TASK REQUIREMENTS
Your output should be each line from the material below that has the word "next".

▶

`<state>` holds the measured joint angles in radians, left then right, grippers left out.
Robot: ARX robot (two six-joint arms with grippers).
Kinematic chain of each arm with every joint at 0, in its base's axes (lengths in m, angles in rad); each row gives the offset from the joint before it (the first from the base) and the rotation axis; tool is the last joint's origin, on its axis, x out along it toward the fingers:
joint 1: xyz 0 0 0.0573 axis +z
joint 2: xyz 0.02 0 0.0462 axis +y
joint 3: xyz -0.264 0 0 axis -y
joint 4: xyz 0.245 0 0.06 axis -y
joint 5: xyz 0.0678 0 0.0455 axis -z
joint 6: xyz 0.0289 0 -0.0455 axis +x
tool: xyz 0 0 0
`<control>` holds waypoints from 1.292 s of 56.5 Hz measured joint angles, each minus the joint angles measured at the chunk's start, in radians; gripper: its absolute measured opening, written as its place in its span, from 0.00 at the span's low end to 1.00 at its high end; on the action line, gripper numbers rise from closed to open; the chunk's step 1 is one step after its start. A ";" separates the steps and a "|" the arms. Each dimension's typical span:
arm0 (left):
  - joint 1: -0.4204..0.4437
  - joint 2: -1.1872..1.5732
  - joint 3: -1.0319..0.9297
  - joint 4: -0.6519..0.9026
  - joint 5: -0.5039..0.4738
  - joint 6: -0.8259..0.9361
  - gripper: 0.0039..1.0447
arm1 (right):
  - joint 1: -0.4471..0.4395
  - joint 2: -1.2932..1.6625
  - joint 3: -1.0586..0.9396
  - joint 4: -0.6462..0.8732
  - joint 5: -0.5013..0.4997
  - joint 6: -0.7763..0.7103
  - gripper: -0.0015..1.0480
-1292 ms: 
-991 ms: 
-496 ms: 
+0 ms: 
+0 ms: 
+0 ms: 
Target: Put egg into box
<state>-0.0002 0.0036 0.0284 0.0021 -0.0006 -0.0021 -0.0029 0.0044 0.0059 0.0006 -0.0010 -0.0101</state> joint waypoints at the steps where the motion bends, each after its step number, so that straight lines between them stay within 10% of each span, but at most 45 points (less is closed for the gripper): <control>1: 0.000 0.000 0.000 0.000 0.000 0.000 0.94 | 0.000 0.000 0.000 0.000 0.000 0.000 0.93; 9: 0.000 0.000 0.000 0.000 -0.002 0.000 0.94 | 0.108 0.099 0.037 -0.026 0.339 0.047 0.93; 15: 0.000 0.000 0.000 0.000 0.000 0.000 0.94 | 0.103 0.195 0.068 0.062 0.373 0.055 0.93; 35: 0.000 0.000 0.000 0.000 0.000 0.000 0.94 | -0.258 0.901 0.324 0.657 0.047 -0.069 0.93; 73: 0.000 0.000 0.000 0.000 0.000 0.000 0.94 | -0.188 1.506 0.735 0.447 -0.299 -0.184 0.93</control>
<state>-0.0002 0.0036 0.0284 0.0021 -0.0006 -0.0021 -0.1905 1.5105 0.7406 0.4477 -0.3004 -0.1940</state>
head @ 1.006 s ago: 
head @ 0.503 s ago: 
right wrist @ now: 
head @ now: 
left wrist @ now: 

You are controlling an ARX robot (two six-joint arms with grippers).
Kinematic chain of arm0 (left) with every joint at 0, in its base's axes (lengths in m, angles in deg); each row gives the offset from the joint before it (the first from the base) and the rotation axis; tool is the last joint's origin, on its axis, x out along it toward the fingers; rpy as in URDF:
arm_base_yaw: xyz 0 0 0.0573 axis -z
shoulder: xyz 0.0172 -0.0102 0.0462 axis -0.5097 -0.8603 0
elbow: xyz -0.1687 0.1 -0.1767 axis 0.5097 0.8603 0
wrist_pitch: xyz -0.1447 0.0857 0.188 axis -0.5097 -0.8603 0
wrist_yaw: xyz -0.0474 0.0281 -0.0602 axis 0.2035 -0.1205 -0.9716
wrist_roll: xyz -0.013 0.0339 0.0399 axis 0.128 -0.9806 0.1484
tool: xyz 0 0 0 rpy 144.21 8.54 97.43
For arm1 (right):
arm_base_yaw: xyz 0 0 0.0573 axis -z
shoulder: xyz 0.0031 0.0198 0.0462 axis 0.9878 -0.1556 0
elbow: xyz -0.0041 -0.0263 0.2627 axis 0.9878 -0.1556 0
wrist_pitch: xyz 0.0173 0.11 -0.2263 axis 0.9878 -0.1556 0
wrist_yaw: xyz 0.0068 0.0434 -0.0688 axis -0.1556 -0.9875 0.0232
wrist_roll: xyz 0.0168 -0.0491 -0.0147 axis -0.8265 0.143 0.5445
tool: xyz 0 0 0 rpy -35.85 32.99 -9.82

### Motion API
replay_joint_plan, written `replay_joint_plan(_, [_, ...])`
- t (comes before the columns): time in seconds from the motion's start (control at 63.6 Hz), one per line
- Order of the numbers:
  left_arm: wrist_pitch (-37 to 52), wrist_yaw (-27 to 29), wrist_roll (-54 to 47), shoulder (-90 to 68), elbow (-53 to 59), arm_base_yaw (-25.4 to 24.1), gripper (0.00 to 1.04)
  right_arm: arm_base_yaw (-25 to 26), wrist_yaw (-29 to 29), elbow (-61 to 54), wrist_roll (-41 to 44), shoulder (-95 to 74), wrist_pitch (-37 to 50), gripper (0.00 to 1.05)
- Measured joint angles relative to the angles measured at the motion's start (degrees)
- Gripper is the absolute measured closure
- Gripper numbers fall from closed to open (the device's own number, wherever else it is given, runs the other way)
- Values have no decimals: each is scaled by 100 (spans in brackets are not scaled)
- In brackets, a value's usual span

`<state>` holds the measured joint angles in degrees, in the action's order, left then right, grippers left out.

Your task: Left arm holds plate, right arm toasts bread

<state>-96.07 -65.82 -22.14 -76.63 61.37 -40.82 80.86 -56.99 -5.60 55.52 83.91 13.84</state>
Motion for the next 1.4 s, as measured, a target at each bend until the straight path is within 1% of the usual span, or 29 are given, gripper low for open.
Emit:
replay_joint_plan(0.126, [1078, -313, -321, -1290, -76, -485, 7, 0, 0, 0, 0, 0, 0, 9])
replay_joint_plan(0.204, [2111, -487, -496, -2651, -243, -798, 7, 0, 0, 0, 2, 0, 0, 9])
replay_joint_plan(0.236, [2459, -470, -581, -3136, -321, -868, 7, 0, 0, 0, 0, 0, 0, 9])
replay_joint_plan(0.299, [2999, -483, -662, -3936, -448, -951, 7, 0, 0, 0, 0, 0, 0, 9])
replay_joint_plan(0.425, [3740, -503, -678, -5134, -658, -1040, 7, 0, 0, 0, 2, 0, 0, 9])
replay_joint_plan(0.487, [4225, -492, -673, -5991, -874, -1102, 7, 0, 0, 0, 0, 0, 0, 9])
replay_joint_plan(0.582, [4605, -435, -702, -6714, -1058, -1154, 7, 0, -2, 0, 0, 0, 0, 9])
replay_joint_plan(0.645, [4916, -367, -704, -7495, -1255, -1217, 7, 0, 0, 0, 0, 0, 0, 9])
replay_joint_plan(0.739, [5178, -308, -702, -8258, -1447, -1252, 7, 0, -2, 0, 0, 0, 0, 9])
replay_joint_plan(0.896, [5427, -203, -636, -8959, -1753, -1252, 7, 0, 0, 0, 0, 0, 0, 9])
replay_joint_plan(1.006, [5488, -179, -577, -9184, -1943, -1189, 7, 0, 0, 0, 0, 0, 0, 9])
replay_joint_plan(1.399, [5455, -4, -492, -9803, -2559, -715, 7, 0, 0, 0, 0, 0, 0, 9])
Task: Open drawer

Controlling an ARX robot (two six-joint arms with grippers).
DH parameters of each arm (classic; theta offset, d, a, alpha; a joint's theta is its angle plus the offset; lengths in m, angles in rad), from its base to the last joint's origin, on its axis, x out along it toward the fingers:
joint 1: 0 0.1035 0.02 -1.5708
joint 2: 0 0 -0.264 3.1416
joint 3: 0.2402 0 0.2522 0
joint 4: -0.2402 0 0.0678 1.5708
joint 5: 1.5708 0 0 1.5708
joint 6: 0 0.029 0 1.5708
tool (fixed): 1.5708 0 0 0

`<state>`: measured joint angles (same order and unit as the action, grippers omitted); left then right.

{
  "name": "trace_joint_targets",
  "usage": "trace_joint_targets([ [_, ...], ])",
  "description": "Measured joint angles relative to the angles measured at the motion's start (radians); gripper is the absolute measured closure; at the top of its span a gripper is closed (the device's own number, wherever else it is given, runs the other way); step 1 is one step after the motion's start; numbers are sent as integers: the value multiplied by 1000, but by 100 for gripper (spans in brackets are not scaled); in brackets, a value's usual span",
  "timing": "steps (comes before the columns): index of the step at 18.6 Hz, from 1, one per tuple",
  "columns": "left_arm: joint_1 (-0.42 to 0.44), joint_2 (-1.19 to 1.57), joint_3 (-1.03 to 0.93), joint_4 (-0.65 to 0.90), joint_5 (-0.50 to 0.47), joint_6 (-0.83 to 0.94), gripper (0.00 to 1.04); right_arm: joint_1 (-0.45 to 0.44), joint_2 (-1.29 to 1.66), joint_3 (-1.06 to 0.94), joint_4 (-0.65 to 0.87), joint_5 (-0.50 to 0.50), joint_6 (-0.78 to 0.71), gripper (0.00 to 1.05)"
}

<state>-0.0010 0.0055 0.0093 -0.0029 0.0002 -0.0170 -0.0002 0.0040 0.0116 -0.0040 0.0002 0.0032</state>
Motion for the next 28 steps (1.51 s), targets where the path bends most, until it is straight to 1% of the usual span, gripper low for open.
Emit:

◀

RESULT OF THE EXERCISE
Motion for the next 1.4 s, as measured, a target at each bend until the straight path is within 1% of the usual span, or 29 are given, gripper low for open.
Motion for the next 28 steps (1.51 s), targets where the path bends most, until it is straight to 1% of the usual span, gripper low for open.

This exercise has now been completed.